* _What is being asked_
Scan the entries below for "with" and copy each line that holds it.

____________

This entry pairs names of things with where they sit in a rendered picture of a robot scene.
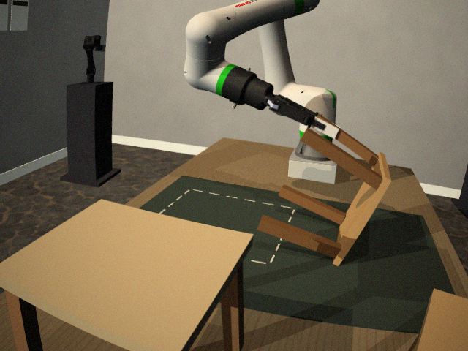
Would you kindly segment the dark green floor mat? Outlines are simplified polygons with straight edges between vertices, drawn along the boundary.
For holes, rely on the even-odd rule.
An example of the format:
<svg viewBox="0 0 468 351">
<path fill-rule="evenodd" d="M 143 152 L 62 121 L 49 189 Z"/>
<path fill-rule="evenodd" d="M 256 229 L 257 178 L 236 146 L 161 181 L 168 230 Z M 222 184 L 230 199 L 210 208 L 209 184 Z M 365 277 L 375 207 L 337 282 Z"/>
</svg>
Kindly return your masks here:
<svg viewBox="0 0 468 351">
<path fill-rule="evenodd" d="M 337 266 L 333 257 L 257 230 L 264 214 L 337 242 L 340 224 L 278 195 L 183 175 L 139 209 L 254 234 L 243 261 L 246 309 L 419 334 L 433 289 L 455 295 L 422 215 L 375 208 Z"/>
</svg>

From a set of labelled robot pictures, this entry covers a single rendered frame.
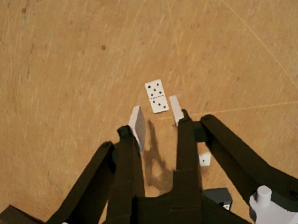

____________

* _Task response_
This entry pairs names of things with where they sit in a rendered picture of a robot scene.
Would you kindly segment the dark green floor mat? Outlines are simplified polygons with straight edges between vertices, drawn along the boundary.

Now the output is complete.